No dia 16, Dominghetti conversa com o reverendo Amilton. O nome registrado pelo policial em sua agenda é reverendo Anderson, mas a TV Globo apurou que o número é usado por Amilton.
Questionado pelo policial sobre atualizações, o reverendo afirma: "Ontem falei com quem manda! Tudo certo! Estão fazendo uma corrida compliance da informação da grande quantidade de vacinas!".
No mesmo dia, outras duas pessoas ligadas à Senah citam a possível reunião do reverendo com Jair Bolsonaro.
Uma auxiliar do reverendo, registrada na agenda como “Maria Helena embaixada", diz ao policial: "Ontem o reverendo esteve com o presidente".
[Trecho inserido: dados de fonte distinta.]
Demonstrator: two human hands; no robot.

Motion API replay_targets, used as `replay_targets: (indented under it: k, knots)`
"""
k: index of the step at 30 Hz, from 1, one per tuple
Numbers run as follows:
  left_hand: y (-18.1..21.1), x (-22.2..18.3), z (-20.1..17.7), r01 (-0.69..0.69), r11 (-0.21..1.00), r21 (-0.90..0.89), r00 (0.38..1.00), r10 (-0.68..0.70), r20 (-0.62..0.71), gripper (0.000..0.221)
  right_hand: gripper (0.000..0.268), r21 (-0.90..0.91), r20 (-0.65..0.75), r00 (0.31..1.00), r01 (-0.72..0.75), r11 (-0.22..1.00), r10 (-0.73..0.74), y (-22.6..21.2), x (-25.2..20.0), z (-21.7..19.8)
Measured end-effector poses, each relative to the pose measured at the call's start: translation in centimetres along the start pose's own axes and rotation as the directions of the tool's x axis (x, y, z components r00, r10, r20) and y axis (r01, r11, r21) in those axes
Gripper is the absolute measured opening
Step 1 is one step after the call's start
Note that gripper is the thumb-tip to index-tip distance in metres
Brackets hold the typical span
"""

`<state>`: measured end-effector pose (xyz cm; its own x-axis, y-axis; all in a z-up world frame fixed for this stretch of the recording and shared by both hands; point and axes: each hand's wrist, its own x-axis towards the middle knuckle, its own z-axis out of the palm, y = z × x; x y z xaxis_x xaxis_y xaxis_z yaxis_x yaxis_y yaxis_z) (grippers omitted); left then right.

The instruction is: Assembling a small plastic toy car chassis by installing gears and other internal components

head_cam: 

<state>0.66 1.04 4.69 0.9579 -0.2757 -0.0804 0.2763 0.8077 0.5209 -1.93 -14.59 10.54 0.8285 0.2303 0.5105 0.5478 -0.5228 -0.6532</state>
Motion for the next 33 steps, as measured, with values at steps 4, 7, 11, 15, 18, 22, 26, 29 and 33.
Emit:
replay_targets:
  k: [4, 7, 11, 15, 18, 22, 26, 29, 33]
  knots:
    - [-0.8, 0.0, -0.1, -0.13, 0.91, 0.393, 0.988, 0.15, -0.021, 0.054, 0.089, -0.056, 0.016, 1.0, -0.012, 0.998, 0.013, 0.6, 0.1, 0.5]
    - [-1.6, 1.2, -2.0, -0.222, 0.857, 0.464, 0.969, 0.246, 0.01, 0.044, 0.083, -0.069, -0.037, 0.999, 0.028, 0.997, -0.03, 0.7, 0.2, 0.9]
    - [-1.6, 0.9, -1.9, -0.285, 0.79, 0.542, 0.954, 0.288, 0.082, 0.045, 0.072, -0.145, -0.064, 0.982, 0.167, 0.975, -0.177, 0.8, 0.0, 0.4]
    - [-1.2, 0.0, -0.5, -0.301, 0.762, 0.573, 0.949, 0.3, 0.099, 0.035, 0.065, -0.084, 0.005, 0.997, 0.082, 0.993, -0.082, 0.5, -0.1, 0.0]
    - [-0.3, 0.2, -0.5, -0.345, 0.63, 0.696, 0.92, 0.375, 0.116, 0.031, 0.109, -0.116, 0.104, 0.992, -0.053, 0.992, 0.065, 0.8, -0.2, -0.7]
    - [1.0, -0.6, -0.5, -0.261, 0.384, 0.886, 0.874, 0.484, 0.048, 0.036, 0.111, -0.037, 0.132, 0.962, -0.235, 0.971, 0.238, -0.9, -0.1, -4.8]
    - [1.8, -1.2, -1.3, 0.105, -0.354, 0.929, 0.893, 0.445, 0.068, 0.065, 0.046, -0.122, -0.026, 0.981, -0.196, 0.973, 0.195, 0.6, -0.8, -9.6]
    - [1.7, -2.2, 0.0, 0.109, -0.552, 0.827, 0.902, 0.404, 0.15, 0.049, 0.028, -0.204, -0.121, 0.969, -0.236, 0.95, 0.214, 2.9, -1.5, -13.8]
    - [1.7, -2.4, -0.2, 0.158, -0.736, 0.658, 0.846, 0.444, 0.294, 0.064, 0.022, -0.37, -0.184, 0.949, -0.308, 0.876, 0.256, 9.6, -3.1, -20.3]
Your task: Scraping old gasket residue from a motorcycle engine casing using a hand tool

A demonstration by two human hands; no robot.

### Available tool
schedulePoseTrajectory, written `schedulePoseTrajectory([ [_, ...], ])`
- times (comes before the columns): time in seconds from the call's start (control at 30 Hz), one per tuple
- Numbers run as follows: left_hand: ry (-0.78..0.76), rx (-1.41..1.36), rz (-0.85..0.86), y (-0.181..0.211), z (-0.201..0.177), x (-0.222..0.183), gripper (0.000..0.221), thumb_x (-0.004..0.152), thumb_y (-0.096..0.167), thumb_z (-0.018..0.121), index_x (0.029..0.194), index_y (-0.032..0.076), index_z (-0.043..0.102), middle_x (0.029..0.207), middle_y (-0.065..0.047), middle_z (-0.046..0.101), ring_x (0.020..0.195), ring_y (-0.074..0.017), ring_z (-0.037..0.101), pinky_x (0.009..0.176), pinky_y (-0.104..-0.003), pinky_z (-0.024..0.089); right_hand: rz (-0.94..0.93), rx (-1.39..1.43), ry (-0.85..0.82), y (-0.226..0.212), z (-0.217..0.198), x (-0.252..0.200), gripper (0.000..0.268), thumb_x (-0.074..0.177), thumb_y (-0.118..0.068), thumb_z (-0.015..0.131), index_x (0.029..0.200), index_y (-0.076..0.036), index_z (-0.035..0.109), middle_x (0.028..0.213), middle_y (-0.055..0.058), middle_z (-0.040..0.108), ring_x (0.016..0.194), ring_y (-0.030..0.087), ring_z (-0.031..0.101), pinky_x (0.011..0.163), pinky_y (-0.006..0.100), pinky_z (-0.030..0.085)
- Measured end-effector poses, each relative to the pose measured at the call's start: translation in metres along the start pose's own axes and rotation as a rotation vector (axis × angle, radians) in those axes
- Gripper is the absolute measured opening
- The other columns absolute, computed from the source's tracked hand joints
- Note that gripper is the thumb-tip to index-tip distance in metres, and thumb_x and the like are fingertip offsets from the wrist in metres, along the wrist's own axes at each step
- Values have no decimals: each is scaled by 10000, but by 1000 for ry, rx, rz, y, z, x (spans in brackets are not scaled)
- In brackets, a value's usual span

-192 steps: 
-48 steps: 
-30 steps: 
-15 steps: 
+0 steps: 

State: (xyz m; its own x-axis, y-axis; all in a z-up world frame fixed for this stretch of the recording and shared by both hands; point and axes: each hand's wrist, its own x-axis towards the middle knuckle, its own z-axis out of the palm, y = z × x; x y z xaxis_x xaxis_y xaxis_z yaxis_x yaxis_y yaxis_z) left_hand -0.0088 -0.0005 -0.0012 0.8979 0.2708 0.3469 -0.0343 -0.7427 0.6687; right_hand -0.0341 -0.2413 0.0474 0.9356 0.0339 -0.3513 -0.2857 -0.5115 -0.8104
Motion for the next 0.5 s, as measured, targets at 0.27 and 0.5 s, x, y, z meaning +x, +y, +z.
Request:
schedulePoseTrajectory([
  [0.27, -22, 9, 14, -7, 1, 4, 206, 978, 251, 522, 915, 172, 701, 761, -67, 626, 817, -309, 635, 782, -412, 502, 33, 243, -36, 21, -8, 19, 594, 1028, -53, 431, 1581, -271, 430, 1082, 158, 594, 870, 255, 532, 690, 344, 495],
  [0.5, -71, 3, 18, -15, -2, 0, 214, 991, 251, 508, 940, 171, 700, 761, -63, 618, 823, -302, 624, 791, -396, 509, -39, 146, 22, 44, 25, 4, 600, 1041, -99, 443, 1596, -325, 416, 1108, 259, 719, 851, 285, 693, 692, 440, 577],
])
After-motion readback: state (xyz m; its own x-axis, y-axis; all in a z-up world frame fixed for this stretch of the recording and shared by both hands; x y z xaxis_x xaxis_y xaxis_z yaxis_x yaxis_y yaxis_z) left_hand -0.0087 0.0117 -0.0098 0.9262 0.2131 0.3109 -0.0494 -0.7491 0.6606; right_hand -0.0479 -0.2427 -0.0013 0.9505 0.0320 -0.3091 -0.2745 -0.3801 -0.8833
Já um interlocutor registrado como “Renato compra vacinas Chapecó” diz: "Ontem o Amilton falou com o Bolsonaro, ele falou que vai comprar tudo."
Em entrevista à TV Globo por telefone, o reverendo Amilton negou que tenha conversado sobre vacinas com o presidente da República, mas não soube explicar a quem se referia ao falar que havia conversado "com quem manda".
O Palácio do Planalto não respondeu aos contatos da reportagem.